How can I stop stressing?!
Bit of a long story:
I found out i was pregnant..a week later i bled and was told i was experiencing a chemical pregnancy. A few weeks later the test was still positive & i became very ill..i was worried about an incomplete miscarriage. Come to find out I was still pregnant and little bean had a heartbeat of 143bpm!! I went for my next appointment at 10w3d and baby looked “fantastic”-said the doc. measuring right on schedule heart rate of 171bpm and dancing around like crazy!
I have been under a lot of stress as my partner and i ended our 4 year relationship very recently as he does not want to continue the pregnancy.

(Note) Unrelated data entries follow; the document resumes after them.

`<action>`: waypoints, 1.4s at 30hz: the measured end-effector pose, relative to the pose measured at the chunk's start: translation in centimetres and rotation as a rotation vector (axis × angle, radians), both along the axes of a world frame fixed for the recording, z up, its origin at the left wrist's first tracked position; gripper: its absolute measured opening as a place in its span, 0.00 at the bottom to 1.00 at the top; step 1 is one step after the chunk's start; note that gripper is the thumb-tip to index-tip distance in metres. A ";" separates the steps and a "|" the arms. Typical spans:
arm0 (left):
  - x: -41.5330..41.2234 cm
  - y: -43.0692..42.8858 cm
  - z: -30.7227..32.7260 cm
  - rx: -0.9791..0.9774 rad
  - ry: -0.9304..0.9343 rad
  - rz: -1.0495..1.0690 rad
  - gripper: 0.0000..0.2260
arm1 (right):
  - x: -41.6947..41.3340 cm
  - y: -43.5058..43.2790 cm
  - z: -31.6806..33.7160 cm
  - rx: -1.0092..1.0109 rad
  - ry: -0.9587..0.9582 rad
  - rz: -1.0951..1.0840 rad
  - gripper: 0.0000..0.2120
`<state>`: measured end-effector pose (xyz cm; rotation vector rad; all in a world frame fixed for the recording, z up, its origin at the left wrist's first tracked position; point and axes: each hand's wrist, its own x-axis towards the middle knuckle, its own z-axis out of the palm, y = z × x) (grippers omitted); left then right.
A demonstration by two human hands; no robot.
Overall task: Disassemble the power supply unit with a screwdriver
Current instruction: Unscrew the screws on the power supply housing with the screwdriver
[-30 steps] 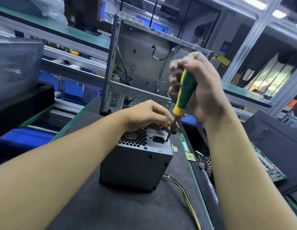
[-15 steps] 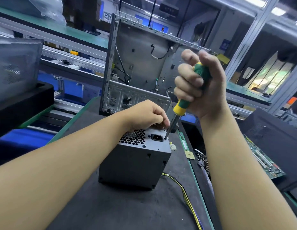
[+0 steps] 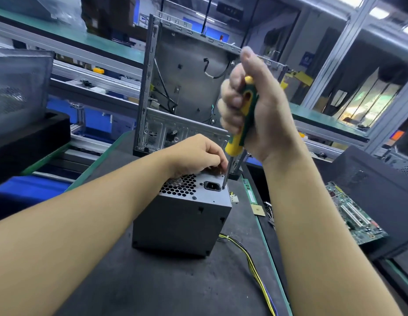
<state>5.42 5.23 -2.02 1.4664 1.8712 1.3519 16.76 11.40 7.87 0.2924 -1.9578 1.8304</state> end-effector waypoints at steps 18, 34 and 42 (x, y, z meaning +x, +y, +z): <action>-0.2 0.0 -0.1 -0.003 -0.013 -0.010 0.20 | 0.7 0.0 0.1 -0.064 0.066 -0.332 0.20; 0.1 -0.1 0.1 -0.010 0.008 -0.008 0.17 | 0.4 0.7 0.3 0.101 0.079 -0.515 0.14; 0.3 -0.4 0.3 -0.015 -0.008 -0.221 0.11 | 0.9 0.3 0.0 -0.081 0.031 0.250 0.24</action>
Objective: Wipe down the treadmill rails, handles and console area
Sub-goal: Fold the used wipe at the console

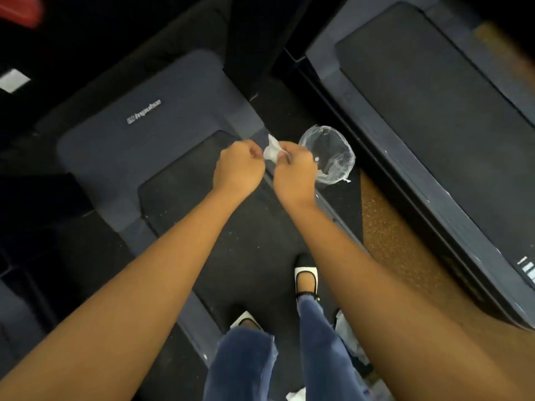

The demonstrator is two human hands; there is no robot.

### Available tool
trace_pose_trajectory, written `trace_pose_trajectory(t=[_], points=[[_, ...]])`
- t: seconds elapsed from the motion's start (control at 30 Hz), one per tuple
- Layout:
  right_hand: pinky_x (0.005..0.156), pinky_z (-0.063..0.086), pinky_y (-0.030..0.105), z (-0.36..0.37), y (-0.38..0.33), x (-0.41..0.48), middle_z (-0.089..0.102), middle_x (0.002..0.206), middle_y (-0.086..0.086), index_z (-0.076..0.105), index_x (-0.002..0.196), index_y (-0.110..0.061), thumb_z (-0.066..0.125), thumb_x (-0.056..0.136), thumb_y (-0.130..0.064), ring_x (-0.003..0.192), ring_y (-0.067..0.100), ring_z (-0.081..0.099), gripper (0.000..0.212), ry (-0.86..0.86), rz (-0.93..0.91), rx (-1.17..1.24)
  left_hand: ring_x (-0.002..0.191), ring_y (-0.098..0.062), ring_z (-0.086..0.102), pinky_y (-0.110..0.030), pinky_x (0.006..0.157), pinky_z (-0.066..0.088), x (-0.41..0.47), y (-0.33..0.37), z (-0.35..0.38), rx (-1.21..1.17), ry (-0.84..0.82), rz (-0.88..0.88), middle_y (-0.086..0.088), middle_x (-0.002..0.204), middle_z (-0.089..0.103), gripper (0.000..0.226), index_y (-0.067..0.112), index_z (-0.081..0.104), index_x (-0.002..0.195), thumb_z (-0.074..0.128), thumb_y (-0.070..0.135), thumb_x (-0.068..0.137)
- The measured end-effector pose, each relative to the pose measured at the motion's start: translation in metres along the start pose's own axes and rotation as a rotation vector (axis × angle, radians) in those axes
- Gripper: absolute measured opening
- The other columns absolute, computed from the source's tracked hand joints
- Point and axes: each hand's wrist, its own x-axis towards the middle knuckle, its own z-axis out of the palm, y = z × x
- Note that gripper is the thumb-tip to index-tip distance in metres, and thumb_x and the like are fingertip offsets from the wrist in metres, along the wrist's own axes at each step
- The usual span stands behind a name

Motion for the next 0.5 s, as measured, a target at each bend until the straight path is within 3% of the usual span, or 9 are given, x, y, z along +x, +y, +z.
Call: trace_pose_trajectory(t=[0.07,0.2,0.33,0.5], points=[[0.055,0.033,0.009,0.009,0.045,0.033,0.061,0.092,0.015,0.069,0.101,-0.004,0.043,0.093,-0.001,0.075,0.014,0.05,0.027,0.001,0.015,-0.013,0.086,-0.023,0.062,-0.04,0.076,0.054,0.028,-0.01,0.047,0.047,-0.02,0.021,-0.004,0.095,0.068,0.021,0.016,0.067,0.096,0.047,0.014,0.091],[0.064,0.04,0.008,0.019,0.121,0.085,0.064,0.102,0.011,0.068,0.105,-0.006,0.046,0.095,-0.002,0.087,0.016,0.057,0.024,0.008,0.0,-0.032,0.081,-0.024,0.06,-0.038,0.068,0.052,0.077,-0.034,0.13,0.102,-0.015,0.054,-0.005,0.091,0.065,0.019,0.014,0.066,0.094,0.047,0.014,0.092],[0.078,0.048,0.022,0.02,0.184,0.128,0.066,0.106,0.008,0.065,0.115,-0.008,0.05,0.096,-0.006,0.093,0.016,0.061,0.024,0.023,0.003,-0.031,0.094,-0.023,0.061,-0.031,0.071,0.046,0.124,-0.052,0.187,0.114,0.037,0.12,-0.005,0.111,0.064,0.026,0.016,0.066,0.112,0.047,0.013,0.093],[0.083,0.055,0.038,0.015,0.252,0.194,0.066,0.106,0.01,0.065,0.116,-0.013,0.052,0.095,-0.008,0.093,0.024,0.064,0.025,0.164,0.025,-0.117,0.099,-0.026,0.061,-0.039,0.08,0.052,0.177,-0.056,0.233,0.167,0.046,0.2,-0.008,0.115,0.063,0.028,0.014,0.064,0.116,0.048,0.011,0.093]])
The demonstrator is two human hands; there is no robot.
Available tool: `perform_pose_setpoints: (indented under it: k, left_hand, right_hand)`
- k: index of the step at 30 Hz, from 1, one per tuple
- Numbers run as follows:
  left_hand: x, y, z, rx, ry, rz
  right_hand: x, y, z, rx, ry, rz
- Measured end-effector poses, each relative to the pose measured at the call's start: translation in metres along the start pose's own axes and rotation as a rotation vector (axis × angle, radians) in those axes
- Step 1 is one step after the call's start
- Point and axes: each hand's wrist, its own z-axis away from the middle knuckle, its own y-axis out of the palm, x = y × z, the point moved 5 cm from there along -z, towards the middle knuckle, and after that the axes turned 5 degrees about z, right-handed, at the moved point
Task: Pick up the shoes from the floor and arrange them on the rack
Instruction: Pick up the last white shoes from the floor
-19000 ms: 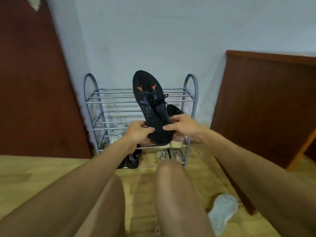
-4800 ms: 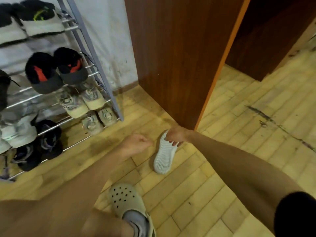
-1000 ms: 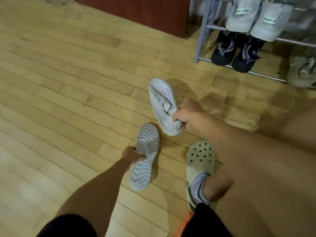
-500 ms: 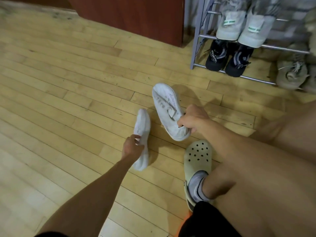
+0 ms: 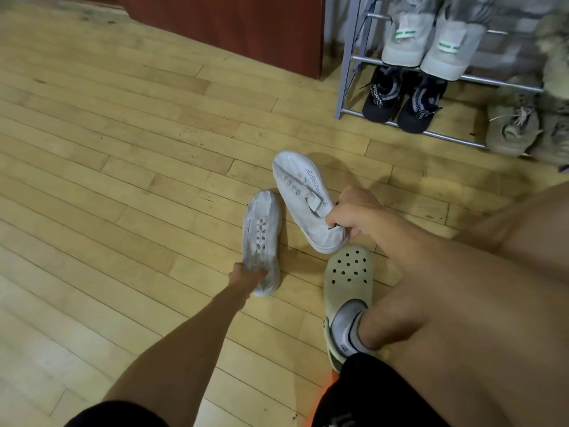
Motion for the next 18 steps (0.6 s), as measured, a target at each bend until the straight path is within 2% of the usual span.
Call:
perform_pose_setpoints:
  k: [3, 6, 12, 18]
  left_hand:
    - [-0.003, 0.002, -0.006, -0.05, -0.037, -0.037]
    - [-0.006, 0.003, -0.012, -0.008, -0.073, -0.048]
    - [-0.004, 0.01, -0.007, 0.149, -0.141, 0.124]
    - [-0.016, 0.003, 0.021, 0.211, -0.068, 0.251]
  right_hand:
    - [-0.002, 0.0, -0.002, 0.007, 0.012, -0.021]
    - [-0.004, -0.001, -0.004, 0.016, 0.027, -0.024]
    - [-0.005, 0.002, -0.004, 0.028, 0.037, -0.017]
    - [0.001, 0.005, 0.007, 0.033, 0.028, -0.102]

He has decided he will be moving back to his home in the UK (I am in the US) and we are not together nor does he want to be apart of this. I have been staying with various friends/family as he is still staying in our apartment that we own together..I also am currently not working. I have a lot to figure out..a job, where i will stay if i can not afford our apartment on my own as he will be breaking the lease, health insurance, as well as coping with the emotional aspect of all of this. On top of all of it i just can’t stop worrying about my baby..i keep fearing the worst every cramp or twinge or coming/going of symptoms has me fearing for miscarriage, what if baby’s heart has stopped, what if he/she is not healthy, what if i don’t carry to term, etc. my next appointment isn’t for 10 days and i’m just worried with me being so physically ill( lots of vomiting) & the stress of my current situation i’m harming my baby. i’m 12 weeks today/ i am finding it so hard to let myself relax and connect with my baby and accept that i am even pregnant let alone continuing a healthy pregnancy.